Винфрид раскрыл папку и вздохнул. С польскими войсками генерала Довбор-Мусницкого были затруднения. Они с большой неохотой присоединились к перемирию и упорно старались занять город Вильно, другими словами, самовольно продвинуться на север.
— Надо, следовательно, звонить в Ковно, — сказал адъютант. — Совершим скачок в наше настоящее, в благословенный конец 1917 года.
— Какое это счастье! — с облегчением вздохнул Понт. — В особенности после ужасного глинистого Вердена, в котором все мы увязли по горло. Вы нет, господин обер-лейтенант? Я — во всяком случае…
— Я тоже, — ответил Винфрид, включая настольную лампу.
ЧАСТЬ ЧЕТВЕРТАЯ
В тисках пережитого
Глава первая. Трудовой процесс
Писарь Бертин шагал домой, на свою квартиру — отдельную комнатку в помещении, отведенном под военно-полевой суд. Это был опустевший дом одного из коммерческих служащих Тамшинского. Владелец дома бежал вместе с хозяином от приближавшихся немцев; никто не знал, подались ли они на восток, в Смоленскую область, или на юг, где между Киевом и Одессой еще удерживали свои владения польские помещики — все эти Сапеги, Яновские, Браницкие, связанные тесной дружбой и родством с Тамшинскими.

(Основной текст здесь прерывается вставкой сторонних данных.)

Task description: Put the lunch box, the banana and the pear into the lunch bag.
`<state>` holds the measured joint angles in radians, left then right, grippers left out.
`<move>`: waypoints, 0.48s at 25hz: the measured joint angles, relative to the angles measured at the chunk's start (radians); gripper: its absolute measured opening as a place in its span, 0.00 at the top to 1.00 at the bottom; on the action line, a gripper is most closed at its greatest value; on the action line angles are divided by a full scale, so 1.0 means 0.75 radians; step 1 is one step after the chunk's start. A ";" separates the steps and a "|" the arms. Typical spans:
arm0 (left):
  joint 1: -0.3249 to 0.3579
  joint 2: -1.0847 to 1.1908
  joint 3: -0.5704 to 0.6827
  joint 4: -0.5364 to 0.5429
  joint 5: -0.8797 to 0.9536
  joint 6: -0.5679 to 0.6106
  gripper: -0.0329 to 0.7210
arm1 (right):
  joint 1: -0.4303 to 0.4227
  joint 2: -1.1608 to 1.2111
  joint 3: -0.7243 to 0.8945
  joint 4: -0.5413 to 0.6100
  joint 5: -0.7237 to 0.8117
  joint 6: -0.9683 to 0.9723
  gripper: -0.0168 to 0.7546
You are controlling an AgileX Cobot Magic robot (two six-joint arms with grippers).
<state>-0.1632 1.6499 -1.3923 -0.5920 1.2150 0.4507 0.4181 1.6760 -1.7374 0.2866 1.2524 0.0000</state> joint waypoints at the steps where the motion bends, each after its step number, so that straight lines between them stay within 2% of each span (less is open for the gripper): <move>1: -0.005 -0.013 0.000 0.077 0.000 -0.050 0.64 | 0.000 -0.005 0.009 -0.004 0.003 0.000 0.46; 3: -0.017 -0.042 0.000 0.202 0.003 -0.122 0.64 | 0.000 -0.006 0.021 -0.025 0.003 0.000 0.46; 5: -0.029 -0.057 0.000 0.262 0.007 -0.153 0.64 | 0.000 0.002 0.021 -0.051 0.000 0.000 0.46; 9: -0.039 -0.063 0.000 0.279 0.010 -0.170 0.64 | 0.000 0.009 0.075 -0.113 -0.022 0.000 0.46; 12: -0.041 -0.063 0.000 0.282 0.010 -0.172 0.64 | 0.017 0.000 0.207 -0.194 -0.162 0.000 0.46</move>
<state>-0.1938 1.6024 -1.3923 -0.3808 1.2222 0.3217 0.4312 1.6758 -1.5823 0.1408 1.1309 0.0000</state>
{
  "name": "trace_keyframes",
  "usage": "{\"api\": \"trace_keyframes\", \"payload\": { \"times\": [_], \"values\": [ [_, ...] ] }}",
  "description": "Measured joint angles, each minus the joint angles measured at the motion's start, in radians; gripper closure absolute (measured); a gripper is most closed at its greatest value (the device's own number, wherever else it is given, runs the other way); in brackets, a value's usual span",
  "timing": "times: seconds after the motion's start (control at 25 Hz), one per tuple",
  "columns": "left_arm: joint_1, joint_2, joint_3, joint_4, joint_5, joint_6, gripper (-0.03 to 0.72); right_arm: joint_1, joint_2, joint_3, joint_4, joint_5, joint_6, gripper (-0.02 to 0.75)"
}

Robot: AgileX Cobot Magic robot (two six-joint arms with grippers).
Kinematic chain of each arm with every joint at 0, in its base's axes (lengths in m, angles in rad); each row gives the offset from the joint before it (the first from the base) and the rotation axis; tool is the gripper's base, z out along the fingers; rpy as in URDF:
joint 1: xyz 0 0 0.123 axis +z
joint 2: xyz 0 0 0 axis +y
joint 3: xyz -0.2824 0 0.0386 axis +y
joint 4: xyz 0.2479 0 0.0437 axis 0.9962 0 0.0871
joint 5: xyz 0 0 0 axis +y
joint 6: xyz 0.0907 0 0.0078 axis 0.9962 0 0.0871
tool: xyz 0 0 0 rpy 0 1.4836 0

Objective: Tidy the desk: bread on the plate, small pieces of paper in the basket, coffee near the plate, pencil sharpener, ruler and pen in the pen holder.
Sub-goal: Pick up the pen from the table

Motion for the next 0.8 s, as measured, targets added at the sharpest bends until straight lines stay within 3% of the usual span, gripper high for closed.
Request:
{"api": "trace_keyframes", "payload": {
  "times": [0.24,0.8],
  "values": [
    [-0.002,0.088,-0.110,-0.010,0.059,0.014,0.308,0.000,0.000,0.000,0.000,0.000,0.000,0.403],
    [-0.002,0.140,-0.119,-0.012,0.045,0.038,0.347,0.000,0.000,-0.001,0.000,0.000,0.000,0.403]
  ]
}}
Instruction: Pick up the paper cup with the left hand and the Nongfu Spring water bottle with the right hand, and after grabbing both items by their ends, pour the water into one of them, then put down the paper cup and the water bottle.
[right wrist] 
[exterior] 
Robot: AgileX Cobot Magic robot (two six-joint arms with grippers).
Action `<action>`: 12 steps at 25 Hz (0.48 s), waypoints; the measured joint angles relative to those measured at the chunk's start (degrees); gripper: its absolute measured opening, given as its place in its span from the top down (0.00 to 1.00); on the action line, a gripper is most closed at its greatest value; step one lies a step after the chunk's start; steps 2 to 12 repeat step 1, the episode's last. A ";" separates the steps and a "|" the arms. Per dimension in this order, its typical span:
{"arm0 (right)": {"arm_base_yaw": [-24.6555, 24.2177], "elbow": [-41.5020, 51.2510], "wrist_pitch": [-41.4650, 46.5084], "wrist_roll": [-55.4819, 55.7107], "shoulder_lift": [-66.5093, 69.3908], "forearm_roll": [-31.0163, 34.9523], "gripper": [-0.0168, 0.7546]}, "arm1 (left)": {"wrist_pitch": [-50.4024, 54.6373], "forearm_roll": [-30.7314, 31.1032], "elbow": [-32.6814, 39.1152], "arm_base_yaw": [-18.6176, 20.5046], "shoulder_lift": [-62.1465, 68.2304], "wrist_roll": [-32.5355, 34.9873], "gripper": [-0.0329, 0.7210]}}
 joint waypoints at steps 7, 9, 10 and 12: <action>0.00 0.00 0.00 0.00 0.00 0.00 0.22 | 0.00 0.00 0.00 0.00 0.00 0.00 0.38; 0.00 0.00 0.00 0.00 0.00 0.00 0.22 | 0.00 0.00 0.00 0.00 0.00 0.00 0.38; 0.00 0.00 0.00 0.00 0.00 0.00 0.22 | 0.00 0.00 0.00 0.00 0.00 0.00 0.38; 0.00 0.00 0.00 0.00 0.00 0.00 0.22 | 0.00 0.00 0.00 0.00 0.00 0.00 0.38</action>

Рядом с канцелярией у Бертина была своя, отапливаемая общей печью спаленка, в которой он жил и творил, а больше всего вырезал по дереву. В свободные минуты он отдыхал за пустячками, которые выделывал из дерева и проволоки. Недавно он смастерил себе на лампу абажур в форме высокой пирамиды. Каркас абажура он собирался обклеить промасленной бумагой из старых бухгалтерских книг Тамшинского да еще и разрисовать ее. В литературных журналах, присылаемых Ленорой, в последнее время стали появляться узоры для вырезания по дереву и рисунки, весьма примитивные и в то же время экзальтированные. Тогда начинал входить в моду так называемый экспрессионистский стиль. Бертин дерзал подражать ему и даже перещеголял его. Он лишь колебался, какие из этих нелепо фантастических форм взять за образец — цветы, рыб или полотняных накрахмаленных человечков в мужской и женской одежде. Развлекаясь так, он обдумывал работу, которая целиком владела им, — свою трагедию под названием «Бьюшев». В ней он хотел показать судьбу все того же бедного Гриши. Сцена всегда оставалась для Бертина школой морали, какой была и для веймарских классиков. Ему казалось, что школе этой никогда еще не предстояло выполнить более важной задачи, чем сейчас, когда необходимо показать немцам, какие глубокие корни пустили произвол и насилие в их стране, в буржуазном обществе, которое Французская революция освободила для совсем иных свершений и надежд. Стержнем всякой пьесы является фабула, а вот как ее построить? На этот счет молодой писатель напряженно думал, сделал множество набросков еще до того, как призыв к перемирию и миру приковал к Востоку все сердца.